** DATA TO EXAMINE follows **

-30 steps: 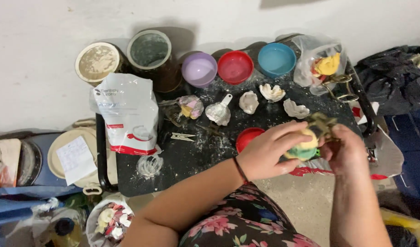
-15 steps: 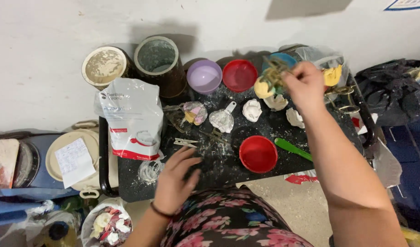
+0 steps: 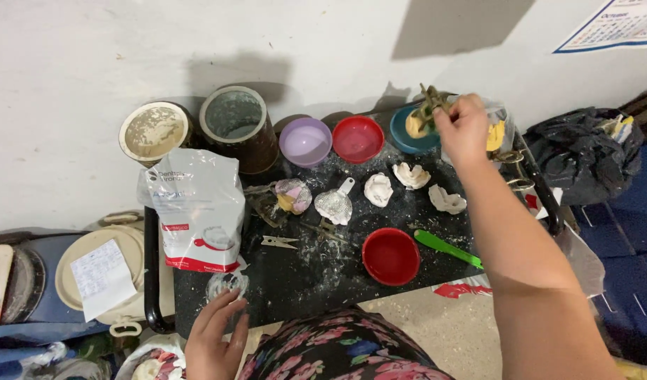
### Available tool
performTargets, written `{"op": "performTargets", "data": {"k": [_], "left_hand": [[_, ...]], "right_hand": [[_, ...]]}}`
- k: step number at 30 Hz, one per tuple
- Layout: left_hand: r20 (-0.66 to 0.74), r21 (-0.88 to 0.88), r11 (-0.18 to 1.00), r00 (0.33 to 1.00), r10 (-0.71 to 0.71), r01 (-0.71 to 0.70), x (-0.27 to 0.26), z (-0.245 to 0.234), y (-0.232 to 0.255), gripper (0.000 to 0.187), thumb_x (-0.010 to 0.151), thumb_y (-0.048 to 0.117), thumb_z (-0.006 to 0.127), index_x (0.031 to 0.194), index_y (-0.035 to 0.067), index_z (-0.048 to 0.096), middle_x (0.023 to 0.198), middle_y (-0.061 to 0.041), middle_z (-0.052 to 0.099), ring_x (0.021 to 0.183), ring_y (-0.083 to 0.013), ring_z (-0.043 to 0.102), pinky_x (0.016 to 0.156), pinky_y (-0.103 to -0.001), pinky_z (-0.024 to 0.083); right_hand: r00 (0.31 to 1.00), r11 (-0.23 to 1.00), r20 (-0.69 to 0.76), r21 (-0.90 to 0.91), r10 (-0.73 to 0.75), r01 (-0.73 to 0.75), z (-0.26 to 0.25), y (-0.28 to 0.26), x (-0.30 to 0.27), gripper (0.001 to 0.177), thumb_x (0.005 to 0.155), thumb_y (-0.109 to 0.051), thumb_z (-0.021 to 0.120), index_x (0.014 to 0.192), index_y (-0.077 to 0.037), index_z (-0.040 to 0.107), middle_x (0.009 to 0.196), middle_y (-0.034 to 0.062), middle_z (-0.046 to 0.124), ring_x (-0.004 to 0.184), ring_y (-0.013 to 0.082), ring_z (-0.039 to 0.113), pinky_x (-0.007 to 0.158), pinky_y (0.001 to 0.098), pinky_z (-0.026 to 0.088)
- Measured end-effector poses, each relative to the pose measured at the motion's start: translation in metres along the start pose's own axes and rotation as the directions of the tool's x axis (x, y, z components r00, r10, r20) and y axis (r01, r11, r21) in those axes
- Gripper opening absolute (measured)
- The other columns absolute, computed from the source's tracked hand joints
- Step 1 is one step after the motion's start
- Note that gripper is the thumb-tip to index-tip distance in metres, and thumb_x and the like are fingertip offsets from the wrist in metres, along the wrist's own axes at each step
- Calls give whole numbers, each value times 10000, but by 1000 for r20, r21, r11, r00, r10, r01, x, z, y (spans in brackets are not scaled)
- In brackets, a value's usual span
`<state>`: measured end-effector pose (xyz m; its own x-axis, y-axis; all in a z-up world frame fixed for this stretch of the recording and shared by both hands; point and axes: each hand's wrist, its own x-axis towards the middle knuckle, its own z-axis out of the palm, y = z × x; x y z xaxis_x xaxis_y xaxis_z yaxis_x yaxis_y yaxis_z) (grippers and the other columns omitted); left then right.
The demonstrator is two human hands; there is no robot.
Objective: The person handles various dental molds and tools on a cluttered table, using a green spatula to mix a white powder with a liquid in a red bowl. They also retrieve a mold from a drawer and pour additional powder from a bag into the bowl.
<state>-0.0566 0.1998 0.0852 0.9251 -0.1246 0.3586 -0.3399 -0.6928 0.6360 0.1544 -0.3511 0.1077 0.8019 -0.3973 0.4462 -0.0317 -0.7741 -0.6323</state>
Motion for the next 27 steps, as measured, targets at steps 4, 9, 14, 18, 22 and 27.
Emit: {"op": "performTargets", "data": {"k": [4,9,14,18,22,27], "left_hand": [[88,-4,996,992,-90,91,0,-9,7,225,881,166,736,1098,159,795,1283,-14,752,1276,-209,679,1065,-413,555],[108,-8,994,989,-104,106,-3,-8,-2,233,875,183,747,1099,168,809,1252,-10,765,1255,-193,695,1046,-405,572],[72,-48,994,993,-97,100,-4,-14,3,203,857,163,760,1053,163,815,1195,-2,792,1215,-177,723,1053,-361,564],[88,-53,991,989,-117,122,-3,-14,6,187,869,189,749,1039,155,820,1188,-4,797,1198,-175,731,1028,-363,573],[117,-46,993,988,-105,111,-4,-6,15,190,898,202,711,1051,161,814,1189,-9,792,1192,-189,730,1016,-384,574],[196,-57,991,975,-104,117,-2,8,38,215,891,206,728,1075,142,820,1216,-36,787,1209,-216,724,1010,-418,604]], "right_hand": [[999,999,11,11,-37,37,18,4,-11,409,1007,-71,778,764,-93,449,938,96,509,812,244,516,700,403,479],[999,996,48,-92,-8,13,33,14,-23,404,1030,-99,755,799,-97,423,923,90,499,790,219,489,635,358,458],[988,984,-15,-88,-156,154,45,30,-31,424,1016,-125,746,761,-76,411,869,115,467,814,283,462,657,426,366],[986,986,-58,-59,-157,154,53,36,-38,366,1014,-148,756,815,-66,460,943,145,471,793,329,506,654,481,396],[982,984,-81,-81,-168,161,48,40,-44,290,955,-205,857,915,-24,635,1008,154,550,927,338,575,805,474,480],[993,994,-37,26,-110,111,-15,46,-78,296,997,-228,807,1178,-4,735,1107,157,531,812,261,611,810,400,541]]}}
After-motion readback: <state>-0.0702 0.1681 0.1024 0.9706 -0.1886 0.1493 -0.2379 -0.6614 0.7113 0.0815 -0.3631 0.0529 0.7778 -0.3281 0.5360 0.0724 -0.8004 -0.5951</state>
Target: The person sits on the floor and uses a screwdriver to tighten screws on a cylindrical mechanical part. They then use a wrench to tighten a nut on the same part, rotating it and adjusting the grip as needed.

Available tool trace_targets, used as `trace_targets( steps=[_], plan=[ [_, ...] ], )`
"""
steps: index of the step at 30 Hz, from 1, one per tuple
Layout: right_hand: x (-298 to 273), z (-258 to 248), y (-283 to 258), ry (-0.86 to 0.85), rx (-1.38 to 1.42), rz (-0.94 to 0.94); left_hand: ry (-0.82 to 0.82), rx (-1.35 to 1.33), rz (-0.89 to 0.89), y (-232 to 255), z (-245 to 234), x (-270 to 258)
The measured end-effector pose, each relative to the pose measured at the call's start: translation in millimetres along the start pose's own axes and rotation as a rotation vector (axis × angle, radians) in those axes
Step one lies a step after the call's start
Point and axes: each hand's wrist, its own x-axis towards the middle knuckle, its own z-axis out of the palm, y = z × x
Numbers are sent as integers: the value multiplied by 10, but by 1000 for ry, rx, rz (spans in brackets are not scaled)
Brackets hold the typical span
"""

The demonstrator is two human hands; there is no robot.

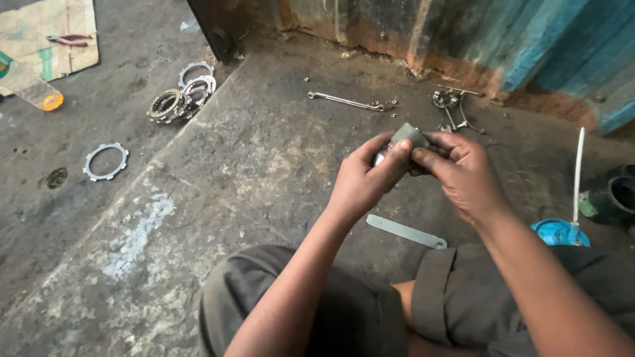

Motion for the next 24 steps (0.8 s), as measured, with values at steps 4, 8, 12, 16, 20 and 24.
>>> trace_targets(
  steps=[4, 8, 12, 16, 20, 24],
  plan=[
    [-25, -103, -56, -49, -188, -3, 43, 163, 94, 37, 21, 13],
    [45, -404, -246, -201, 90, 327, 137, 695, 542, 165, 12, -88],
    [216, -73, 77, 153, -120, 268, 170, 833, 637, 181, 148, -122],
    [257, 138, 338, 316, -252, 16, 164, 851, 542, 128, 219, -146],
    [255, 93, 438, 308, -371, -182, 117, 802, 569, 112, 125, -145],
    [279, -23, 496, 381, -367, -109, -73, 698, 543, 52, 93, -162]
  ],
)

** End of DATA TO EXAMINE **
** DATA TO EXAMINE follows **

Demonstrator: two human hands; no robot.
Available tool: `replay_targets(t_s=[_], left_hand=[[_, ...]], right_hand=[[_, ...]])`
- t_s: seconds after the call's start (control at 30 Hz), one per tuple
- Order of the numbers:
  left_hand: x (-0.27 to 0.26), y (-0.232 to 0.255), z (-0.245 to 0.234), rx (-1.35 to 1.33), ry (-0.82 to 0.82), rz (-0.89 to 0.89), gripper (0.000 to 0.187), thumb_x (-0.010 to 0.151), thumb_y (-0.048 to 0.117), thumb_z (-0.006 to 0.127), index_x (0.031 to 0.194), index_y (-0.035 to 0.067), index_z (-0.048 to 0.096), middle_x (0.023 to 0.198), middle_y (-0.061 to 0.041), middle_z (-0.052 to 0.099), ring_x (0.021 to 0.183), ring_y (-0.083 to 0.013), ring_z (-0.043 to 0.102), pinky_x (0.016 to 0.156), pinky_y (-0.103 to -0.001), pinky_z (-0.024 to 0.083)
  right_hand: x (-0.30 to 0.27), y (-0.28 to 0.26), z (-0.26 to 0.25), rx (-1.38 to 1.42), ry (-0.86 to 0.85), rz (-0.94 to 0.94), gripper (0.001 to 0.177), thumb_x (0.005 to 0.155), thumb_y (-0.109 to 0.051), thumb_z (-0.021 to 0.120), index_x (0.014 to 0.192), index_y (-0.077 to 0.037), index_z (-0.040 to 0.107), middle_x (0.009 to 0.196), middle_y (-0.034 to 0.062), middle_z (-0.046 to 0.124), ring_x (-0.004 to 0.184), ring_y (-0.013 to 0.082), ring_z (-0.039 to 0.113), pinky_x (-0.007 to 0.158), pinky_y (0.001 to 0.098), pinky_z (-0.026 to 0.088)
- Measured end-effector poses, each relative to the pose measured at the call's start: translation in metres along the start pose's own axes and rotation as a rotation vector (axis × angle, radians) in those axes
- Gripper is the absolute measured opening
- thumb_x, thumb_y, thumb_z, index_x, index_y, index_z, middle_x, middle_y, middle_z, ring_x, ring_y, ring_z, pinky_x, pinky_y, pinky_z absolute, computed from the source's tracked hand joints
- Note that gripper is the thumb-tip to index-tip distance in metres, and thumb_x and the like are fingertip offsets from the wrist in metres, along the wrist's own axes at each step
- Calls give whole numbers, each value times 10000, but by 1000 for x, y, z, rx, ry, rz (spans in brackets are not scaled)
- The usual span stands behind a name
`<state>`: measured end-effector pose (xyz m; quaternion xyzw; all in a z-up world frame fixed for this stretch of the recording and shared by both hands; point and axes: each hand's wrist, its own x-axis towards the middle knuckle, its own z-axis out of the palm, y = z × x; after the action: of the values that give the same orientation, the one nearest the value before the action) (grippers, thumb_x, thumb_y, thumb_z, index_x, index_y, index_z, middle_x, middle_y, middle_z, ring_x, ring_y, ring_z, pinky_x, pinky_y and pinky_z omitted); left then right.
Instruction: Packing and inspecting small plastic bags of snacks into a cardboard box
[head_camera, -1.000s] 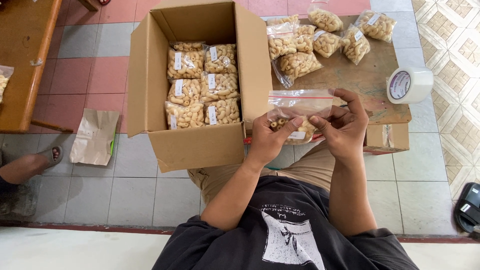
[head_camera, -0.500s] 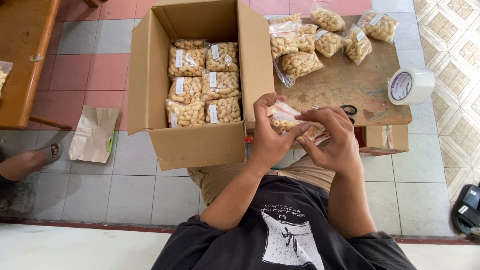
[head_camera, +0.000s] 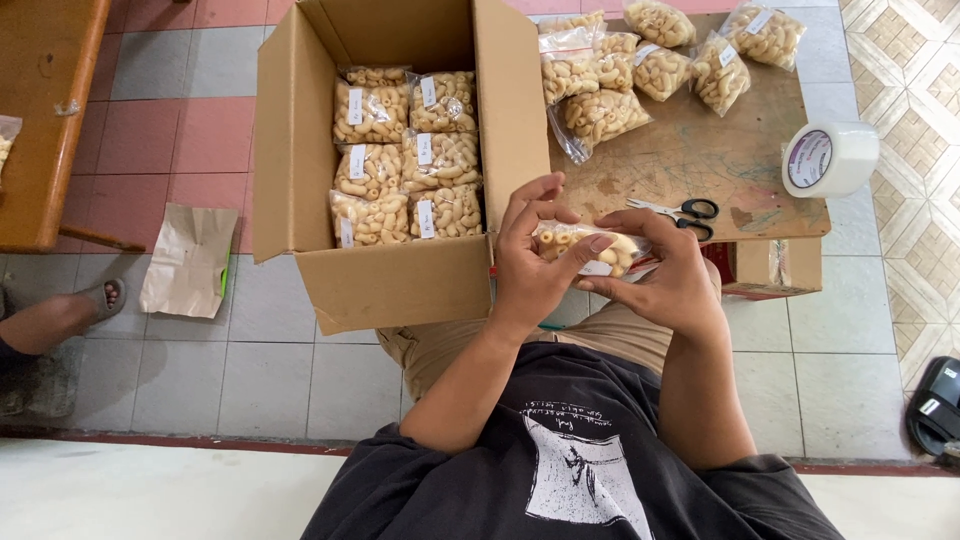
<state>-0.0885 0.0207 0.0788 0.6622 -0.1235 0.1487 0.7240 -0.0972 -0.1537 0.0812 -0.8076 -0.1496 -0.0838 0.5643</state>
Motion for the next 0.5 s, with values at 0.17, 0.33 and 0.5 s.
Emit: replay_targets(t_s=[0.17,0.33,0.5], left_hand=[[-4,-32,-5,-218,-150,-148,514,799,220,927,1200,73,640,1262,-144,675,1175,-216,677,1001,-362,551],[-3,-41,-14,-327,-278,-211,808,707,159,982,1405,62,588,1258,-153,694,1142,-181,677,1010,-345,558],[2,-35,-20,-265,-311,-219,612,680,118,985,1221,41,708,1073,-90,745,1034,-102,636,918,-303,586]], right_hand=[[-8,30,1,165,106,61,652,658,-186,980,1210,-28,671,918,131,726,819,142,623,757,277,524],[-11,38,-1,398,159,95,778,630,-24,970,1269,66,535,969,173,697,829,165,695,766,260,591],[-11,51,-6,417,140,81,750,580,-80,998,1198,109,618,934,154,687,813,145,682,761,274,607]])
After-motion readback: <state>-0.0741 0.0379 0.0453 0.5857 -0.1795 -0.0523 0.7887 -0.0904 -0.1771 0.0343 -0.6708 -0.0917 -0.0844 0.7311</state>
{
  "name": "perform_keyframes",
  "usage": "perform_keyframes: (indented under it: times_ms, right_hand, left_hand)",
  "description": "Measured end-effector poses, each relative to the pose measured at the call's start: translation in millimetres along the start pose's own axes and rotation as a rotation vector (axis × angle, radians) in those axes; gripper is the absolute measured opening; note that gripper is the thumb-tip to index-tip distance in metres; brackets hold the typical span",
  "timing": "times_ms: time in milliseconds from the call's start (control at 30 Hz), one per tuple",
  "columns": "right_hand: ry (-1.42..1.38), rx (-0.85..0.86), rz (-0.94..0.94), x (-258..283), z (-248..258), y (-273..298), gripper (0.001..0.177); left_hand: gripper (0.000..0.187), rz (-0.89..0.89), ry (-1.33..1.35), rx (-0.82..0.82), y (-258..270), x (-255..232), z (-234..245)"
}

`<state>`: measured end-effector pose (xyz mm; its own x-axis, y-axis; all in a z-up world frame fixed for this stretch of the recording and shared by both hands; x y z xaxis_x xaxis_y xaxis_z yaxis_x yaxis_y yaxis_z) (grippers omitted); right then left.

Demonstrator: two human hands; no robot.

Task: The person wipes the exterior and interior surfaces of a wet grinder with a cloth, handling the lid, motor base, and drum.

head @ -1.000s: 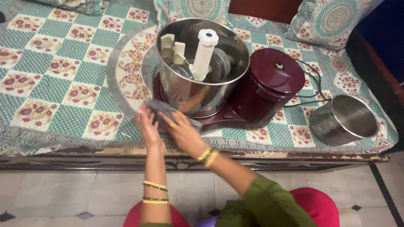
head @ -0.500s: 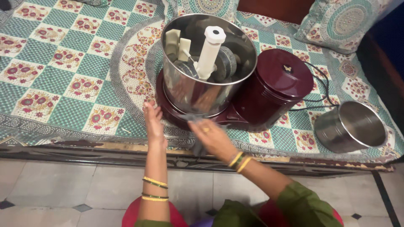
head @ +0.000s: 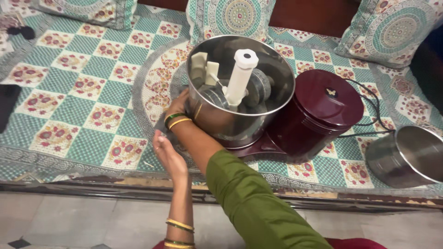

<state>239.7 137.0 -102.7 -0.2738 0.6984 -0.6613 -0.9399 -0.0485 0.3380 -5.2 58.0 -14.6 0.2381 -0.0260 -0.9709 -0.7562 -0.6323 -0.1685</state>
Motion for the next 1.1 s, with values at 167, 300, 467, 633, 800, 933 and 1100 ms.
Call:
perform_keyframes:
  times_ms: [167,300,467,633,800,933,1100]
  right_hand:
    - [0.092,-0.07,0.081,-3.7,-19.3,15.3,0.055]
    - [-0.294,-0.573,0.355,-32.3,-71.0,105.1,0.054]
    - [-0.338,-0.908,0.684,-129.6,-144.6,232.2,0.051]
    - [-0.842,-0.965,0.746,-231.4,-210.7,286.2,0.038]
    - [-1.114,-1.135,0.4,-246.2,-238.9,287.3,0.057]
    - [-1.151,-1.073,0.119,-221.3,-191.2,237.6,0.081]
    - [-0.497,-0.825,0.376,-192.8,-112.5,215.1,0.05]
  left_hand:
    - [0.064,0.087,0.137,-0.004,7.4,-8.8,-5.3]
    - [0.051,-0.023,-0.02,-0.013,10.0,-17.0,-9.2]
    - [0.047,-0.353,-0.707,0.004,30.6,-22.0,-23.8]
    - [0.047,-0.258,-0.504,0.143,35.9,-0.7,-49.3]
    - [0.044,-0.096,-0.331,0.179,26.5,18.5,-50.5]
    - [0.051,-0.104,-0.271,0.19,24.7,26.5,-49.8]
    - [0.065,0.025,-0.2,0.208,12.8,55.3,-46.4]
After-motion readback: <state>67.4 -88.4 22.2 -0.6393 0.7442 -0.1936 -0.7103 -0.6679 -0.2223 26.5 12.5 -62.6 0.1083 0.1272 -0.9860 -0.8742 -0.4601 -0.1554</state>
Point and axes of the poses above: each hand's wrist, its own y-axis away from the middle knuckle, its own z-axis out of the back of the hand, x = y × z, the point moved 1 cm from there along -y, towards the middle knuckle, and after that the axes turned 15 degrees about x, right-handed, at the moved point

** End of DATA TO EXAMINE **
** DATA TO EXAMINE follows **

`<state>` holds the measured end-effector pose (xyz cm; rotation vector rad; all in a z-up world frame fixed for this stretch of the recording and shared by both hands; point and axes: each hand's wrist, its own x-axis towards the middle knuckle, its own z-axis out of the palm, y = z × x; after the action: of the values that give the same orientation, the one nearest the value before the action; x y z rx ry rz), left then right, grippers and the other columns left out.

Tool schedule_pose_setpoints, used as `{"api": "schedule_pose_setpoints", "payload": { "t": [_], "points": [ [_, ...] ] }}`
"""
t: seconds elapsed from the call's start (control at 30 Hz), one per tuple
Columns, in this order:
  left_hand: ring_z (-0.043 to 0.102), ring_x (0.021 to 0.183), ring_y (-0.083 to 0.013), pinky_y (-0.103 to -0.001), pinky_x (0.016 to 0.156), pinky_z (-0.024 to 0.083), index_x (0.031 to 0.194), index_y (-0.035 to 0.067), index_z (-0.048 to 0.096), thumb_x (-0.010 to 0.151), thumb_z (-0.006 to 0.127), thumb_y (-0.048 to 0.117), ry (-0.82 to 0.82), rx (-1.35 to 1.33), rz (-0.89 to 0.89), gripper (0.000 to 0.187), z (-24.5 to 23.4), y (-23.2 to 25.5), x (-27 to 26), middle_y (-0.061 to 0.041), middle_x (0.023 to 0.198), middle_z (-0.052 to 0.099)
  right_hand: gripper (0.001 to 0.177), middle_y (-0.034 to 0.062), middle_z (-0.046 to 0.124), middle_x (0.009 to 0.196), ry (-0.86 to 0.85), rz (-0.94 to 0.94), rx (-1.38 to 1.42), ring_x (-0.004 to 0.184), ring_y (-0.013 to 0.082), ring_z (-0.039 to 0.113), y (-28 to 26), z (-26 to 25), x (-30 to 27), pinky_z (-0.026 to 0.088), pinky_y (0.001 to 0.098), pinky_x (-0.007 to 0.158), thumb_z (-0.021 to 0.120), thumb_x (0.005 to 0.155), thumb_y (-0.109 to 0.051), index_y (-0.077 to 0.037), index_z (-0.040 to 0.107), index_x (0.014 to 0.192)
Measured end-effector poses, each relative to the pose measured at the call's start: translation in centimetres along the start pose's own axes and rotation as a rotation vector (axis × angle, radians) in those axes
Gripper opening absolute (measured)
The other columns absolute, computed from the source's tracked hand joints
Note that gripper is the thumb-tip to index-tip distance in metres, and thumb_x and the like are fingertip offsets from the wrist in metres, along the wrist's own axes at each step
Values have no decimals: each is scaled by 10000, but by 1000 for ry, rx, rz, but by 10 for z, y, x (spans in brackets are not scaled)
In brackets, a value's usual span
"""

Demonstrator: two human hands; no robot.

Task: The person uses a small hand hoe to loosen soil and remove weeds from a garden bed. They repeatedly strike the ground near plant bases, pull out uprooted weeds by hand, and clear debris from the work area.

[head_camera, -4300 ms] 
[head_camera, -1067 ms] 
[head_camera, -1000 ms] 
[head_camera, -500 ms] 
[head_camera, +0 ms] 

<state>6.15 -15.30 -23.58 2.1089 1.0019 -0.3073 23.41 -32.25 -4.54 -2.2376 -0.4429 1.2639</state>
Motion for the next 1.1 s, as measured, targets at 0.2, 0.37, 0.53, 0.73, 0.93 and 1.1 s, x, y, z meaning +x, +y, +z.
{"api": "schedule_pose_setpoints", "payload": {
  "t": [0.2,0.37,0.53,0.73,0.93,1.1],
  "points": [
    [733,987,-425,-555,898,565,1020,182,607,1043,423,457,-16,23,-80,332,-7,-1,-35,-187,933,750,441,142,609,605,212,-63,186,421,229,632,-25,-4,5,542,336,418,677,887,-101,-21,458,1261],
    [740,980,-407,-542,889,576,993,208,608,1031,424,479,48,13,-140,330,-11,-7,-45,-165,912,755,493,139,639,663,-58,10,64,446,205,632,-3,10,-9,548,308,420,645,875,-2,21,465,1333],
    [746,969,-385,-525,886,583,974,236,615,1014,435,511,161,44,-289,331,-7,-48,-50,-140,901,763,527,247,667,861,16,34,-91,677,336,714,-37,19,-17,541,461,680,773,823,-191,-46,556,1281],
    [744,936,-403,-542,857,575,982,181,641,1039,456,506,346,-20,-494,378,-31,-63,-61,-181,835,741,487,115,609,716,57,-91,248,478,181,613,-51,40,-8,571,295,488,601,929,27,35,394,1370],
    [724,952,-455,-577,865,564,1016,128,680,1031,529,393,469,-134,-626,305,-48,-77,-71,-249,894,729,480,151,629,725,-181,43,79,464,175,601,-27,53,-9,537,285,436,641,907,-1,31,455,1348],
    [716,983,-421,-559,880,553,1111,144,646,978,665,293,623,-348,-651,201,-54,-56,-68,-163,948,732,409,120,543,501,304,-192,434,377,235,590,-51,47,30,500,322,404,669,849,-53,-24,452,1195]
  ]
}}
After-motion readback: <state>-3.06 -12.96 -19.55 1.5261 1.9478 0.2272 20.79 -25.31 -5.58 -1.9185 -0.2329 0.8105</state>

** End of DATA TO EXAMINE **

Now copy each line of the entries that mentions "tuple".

- SOLUTION TO THE EXERCISE
- k: step number at 30 Hz, one per tuple
steps: index of the step at 30 Hz, from 1, one per tuple
- t_s: seconds after the call's start (control at 30 Hz), one per tuple
  "timing": "times_ms: time in milliseconds from the call's start (control at 30 Hz), one per tuple",
t: seconds elapsed from the call's start (control at 30 Hz), one per tuple

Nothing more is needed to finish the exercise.